Les États-Unis utilisent le F-35 pour inciter l’Inde à abandonner le S-400

Afin de limiter les exportations de missiles anti-aériens S-400 de fabrication russe, les États-Unis ont offert au chasseur furtif F-35 cet “artéfact” à la Turquie et à l’Inde (voir photo). La Maison Blanche a lancé un ultimatum à la Turquie: si vous n’abandonnez pas l’achat du S-400, la Turquie sera exclue des rangs des fournisseurs de F-35. Le “India Times” a révélé le 9 que des responsables du gouvernement américain avaient déclaré que si l’Inde était disposée à renoncer à l’achat de missiles de défense antiaérienne S-400 à la Russie, les Etats-Unis “pourraient exporter du F-35 vers l’Inde.

Selon le rapport, avec l’arrivée du F-35, l’Inde doit prendre “une décision très difficile”. Les États-Unis ont demandé à l’Inde d’annuler l’accord d’achat de missiles de défense aérienne S-400 avec la Russie, conclu par le président russe Poutine lors de sa visite militaire en Inde, pour une valeur de 5,43 milliards de dollars. L’administration Trump a averti que l’accord affectera directement la coopération de haute technologie entre les États-Unis et l’Inde.
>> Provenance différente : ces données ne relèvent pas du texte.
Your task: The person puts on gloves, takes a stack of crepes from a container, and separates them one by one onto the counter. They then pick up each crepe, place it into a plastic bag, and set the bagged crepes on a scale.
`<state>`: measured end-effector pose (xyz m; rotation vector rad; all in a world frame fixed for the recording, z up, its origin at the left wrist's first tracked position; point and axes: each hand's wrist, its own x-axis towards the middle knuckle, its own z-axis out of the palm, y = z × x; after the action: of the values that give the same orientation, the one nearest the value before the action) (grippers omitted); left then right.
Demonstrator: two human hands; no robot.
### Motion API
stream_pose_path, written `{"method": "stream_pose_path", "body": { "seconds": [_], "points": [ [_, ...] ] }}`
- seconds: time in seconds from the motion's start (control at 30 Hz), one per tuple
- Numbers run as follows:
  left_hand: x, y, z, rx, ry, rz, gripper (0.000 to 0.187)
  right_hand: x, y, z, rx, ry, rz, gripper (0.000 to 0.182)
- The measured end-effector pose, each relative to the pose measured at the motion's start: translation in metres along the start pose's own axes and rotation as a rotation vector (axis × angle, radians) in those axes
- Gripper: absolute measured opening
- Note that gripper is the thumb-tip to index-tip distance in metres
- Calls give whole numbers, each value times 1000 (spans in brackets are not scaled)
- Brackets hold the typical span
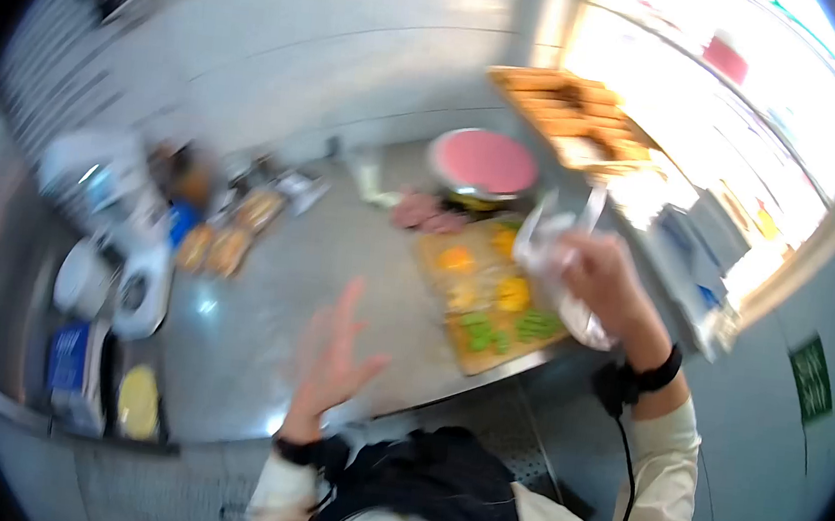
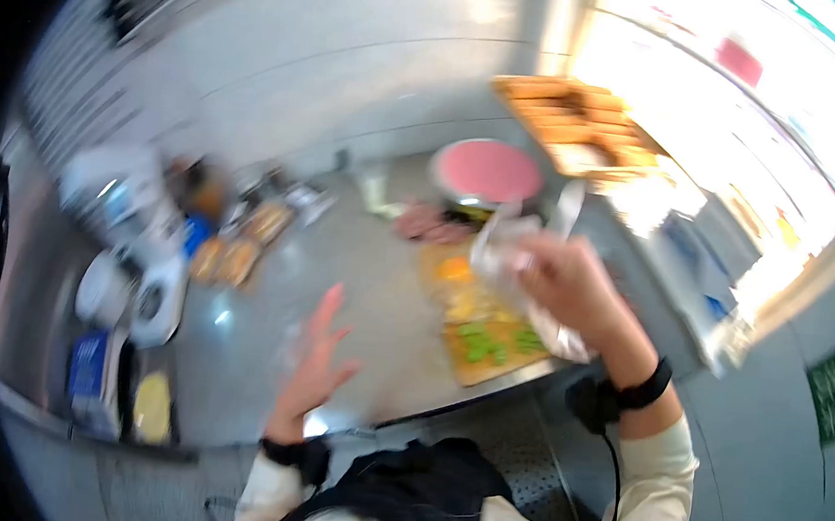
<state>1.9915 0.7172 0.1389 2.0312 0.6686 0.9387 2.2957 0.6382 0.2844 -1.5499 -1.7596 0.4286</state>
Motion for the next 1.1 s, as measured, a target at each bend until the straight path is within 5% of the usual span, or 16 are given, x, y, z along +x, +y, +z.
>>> {"method": "stream_pose_path", "body": {
  "seconds": [0.03,0.1,0.17,0.2,0.33,0.4,0.43,0.53,0.77,0.93,1.1],
  "points": [
    [5,4,3,3,1,93,98,3,10,40,85,-224,-133,12],
    [9,28,7,182,81,216,88,3,10,108,139,-403,-326,7],
    [3,34,3,97,-66,104,76,-2,2,147,173,-499,-298,7],
    [-1,35,2,-22,-224,4,65,-3,-5,157,227,-495,-275,8],
    [-33,17,4,-22,-25,-140,39,-5,9,177,447,-285,-241,16],
    [-48,12,-3,-338,-14,-463,23,-2,15,169,529,-302,-61,20],
    [-56,9,-4,-348,-22,-480,23,-1,18,165,599,-307,100,23],
    [-64,3,-11,-649,146,-346,5,0,35,164,869,-327,162,27],
    [-60,2,-1,-785,316,-483,9,-14,42,164,903,-355,195,25],
    [-59,-6,-3,-708,460,-497,13,-25,60,158,762,-643,76,27],
    [-61,-7,-8,-736,547,-507,13,-44,72,166,1032,-510,214,24]
  ]
}}
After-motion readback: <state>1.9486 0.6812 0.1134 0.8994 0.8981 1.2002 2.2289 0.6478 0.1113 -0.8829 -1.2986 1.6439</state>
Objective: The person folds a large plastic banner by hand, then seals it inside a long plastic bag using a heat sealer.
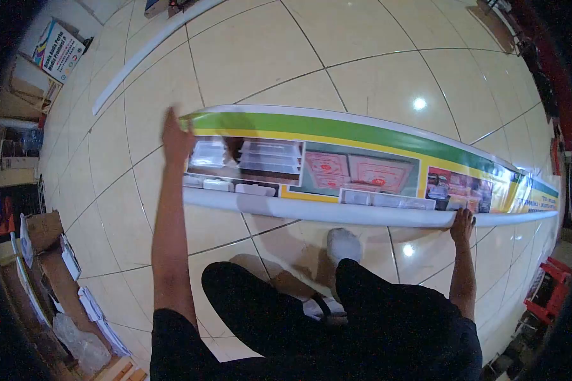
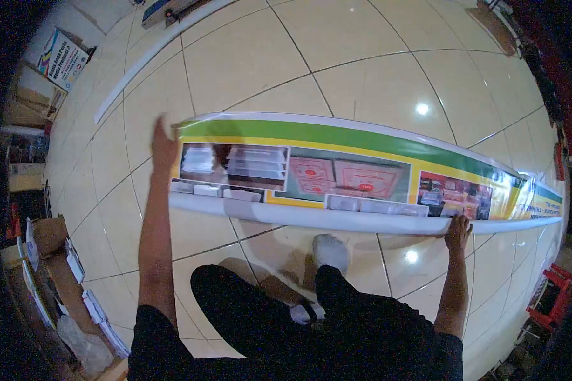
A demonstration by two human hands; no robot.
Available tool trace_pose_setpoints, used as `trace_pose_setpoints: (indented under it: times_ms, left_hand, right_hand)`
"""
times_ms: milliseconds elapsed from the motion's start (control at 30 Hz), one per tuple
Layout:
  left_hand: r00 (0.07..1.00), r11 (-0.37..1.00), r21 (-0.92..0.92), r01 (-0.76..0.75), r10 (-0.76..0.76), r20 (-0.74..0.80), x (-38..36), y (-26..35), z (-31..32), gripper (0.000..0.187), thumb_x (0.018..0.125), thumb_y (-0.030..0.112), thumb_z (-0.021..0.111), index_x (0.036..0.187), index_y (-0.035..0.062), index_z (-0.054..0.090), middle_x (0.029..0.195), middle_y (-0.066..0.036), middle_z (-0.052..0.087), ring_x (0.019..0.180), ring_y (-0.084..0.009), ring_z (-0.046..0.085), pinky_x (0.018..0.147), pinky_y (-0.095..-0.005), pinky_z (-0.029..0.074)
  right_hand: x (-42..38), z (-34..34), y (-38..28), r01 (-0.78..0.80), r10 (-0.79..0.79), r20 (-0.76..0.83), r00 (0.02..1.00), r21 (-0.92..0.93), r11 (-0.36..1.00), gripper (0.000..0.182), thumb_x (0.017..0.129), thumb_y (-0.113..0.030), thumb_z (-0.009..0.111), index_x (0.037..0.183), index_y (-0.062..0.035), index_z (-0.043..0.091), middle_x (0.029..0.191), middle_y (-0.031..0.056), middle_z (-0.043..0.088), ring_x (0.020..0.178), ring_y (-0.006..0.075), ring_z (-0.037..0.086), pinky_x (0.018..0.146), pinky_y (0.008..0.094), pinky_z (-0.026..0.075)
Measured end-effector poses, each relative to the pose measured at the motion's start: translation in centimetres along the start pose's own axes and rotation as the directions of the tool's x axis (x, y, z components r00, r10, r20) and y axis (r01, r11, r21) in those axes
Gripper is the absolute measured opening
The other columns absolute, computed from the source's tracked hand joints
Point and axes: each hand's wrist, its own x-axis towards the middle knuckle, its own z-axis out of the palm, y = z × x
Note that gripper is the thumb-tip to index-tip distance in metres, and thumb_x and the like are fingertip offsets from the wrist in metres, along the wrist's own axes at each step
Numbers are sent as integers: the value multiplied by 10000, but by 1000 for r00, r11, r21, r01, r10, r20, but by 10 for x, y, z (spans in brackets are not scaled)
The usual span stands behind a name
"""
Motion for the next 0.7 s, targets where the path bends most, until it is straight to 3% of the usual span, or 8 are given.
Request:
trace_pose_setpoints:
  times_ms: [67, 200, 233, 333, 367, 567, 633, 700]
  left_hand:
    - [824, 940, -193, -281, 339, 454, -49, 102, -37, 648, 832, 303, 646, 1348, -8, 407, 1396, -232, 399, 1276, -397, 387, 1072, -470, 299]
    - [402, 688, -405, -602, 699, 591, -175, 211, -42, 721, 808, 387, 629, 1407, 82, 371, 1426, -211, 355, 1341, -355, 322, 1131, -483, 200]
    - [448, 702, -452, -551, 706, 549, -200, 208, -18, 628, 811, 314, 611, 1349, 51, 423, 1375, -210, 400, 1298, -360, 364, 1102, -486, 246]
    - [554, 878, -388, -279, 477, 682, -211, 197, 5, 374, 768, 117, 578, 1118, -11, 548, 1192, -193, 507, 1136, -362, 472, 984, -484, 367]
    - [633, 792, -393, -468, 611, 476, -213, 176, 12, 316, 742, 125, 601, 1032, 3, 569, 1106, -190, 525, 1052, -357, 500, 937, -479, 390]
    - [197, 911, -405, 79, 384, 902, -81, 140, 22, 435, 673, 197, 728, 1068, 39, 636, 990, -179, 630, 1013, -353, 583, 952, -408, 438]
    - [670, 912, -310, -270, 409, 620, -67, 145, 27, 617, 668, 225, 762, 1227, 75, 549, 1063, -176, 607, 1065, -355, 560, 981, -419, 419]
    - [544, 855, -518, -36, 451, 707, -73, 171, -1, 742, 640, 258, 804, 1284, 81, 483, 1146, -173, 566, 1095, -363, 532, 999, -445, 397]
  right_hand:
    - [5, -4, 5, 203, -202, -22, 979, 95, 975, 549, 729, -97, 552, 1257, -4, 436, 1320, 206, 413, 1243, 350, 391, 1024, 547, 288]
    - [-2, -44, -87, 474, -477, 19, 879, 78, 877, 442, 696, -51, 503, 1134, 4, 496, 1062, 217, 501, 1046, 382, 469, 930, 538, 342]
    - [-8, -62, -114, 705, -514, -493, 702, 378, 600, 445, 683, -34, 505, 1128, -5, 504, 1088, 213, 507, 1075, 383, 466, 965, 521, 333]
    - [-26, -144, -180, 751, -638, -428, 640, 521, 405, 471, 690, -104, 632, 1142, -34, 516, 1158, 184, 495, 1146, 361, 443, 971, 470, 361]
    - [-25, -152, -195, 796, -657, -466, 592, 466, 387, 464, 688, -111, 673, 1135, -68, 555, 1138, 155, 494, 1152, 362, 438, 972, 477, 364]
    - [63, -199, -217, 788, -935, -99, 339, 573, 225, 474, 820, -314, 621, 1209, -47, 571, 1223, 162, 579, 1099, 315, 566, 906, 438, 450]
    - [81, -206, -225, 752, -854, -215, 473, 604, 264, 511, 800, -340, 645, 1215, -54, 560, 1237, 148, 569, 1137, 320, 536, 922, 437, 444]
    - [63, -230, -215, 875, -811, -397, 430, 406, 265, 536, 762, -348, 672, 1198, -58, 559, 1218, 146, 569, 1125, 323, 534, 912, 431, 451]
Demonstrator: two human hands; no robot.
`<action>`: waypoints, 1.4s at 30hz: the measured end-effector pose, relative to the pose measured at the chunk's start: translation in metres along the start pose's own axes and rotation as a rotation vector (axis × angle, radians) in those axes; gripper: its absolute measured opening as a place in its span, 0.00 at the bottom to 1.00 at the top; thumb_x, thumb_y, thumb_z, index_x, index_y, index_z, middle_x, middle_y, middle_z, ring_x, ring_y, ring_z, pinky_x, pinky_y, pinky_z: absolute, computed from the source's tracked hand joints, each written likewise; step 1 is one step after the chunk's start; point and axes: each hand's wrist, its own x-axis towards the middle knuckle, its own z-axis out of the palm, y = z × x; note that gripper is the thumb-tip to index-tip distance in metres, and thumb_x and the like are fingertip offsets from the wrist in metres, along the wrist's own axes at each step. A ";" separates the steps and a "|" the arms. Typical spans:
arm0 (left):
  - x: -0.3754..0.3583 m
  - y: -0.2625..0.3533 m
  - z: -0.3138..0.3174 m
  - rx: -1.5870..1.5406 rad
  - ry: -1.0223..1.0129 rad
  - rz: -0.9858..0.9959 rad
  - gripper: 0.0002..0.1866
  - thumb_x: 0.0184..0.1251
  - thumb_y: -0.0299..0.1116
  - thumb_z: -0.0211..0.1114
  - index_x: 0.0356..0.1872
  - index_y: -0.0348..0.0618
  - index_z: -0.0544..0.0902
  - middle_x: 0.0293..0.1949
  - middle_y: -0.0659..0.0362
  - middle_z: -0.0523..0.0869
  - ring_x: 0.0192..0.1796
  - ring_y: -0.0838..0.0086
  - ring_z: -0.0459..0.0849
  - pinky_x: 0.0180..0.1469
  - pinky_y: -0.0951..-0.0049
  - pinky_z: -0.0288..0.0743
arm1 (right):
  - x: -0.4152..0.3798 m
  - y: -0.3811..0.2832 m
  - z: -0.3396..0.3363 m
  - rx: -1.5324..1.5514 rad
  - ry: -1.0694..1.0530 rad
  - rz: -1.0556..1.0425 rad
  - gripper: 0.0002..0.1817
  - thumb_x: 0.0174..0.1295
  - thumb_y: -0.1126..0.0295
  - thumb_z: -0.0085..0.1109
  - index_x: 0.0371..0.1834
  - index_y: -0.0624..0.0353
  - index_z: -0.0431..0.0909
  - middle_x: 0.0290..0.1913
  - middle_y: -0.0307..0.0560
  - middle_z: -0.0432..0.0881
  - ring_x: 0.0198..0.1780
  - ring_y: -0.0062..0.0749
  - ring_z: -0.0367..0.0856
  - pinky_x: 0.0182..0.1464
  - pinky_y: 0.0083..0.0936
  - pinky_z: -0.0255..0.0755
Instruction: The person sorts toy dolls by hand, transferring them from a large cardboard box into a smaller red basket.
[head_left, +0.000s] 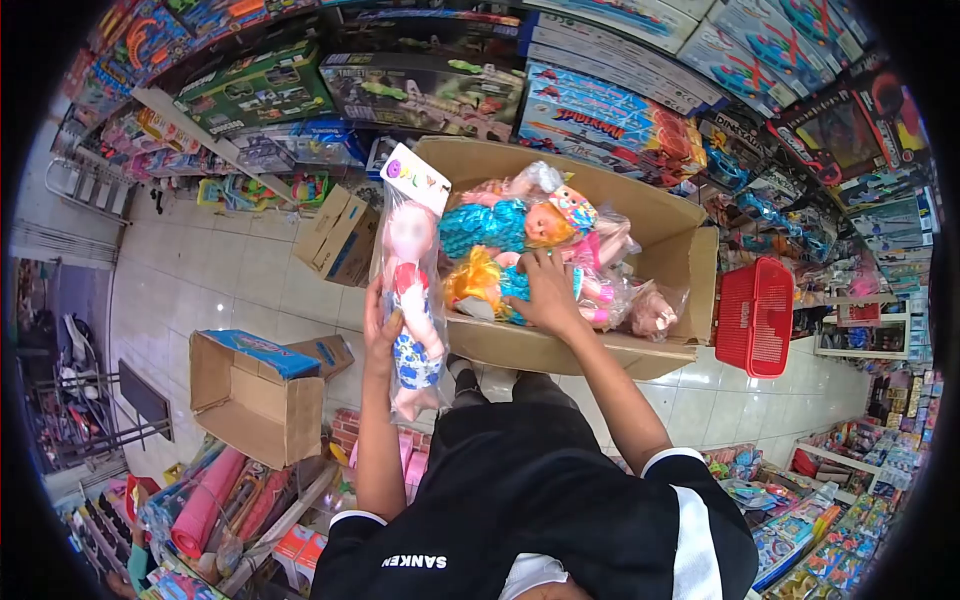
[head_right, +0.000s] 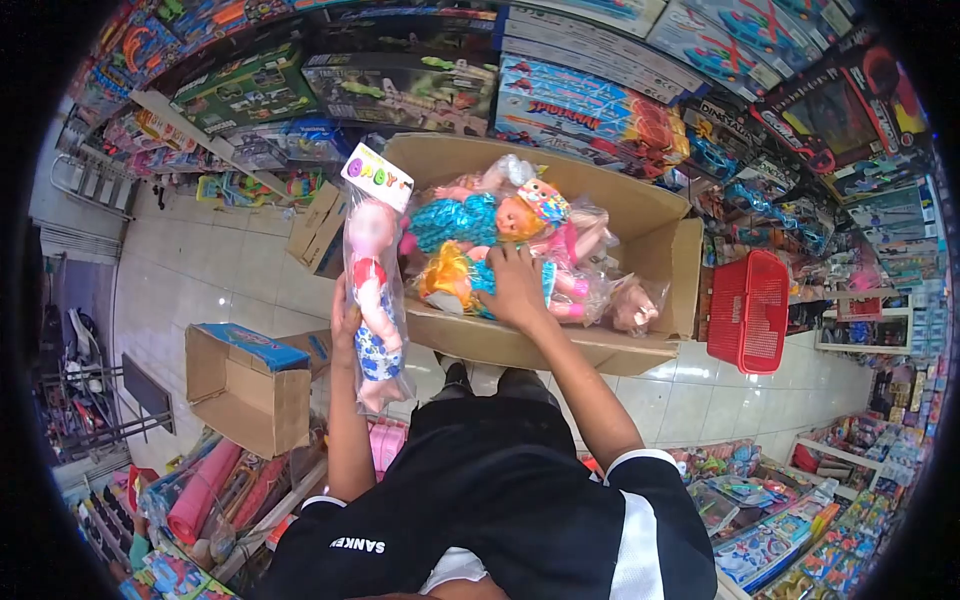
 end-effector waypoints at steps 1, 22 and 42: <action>-0.001 -0.003 -0.007 -0.032 -0.002 -0.017 0.49 0.56 0.50 0.72 0.71 0.33 0.58 0.65 0.50 0.69 0.67 0.68 0.69 0.70 0.68 0.60 | 0.002 -0.006 0.003 -0.042 0.058 0.072 0.33 0.46 0.60 0.75 0.56 0.58 0.73 0.57 0.51 0.71 0.62 0.51 0.67 0.59 0.51 0.63; -0.014 -0.012 0.020 -0.057 0.000 0.090 0.45 0.59 0.46 0.70 0.71 0.33 0.58 0.67 0.51 0.67 0.69 0.66 0.66 0.71 0.66 0.57 | -0.083 0.065 -0.062 0.174 0.646 -0.088 0.15 0.60 0.74 0.62 0.49 0.64 0.75 0.38 0.52 0.76 0.42 0.44 0.78 0.44 0.33 0.72; -0.141 -0.083 0.334 -0.010 -0.448 -0.002 0.39 0.59 0.36 0.69 0.69 0.34 0.61 0.60 0.53 0.73 0.61 0.71 0.73 0.65 0.70 0.65 | -0.444 0.206 -0.127 0.713 1.493 0.457 0.18 0.77 0.63 0.46 0.57 0.68 0.72 0.48 0.46 0.79 0.48 0.25 0.75 0.53 0.23 0.70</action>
La partie américaine a déclaré qu’elle s’opposait à l’accord d’achat d’armes entre le S-400 turco-russe et indo-russe, fondé sur des “attaques américaines par des sanctions par des”, visant à sanctionner la coopération entre la Russie et les autres pays en matière de défense et de renseignement, et à freiner les exportations d’armes russes. Revenu Dans le même temps, le gouvernement américain craint qu’une fois que les alliés américains achètent des missiles S-400, la sécurité des informations des combattants américains et autres armes soit affectée, tandis que la Russie peut obtenir des informations sensibles telles que la zone de réflexion radar et les signaux de rayonnement électroniques des combattants américains. En sortant le gros bâton, les Américains n’ont pas oublié de lancer des carottes du côté indien. Le site Web indien Economic Times a révélé qu’un responsable du département d’État américain avait déclaré que, si l’Inde renonçait au contrat d’achat du système de défense antiaérienne S-400 avec la Russie, les États-Unis lui vendraient des chasseurs F-35 et leur proposait également Options alternatives pour le 400, telles que “Sade”, “Patriot-3” et autres équipements de défense aérienne.

La soudaine “surprise” a fait que les Indiens se sentaient perdus. Le journal américain Newsweek a déclaré que bien que le ministère indien de la Défense envisage d’acheter 110 chasseurs avancés, la partie indienne n’a jamais “obligé” les États-Unis à acheter des chasseurs F-35. Auparavant, l’Américain Lockheed Martin avait vendu le modèle dérivé du F-16, le F-21, à l’Inde. Le F-35 lancé subitement par les États-Unis est la plate-forme aérienne dite “la seule à pouvoir battre le S-400”. Selon le rapport, “la Chine est le premier utilisateur à l’exportation du missile S-400 de fabrication russe et a été officiellement livrée. Cette proposition est donc tentante pour la partie indienne en dépit de sa précipitation”.

Un expert militaire anonyme a déclaré que les États-Unis, en échange de l’exportation de F-35, avaient tenté d’attirer l’Inde, qui est lourdement équipée avec des armes de fabrication russe, sur l’achat de missiles anti-aériens S-400, ce qui “semble bien” détruire la coopération entre les deux pays. La stabilité, le sacrifice est l’intégrité du système de missile de défense aérienne indien, qui affecte la compatibilité des forces armées indiennes sur le champ de bataille. Même si la Russie ne considère pas la réaction de l’Inde à l’Inde, même si l’armée américaine fournit à l’Inde des chasseurs F-35 et des missiles anti-aériens, ces armes américaines sont différentes de l’équipement russe actif indien, avec des signaux et des interfaces différents. . La raison pour laquelle les États-Unis s’opposent à l’équipement turc S-400 est qu’il s’agit de “systèmes différents”, de “difficultés à être compatibles” et de “dévoiler les secrets des chasseurs F-35”. Cependant, lorsque le F-35 est promu en Inde, qui est dominé par du matériel fabriqué en Russie, les États-Unis ignorent totalement la compatibilité. Le problème, sans parler du «peut être sécrété par du matériel fabriqué en Russie», est ironique.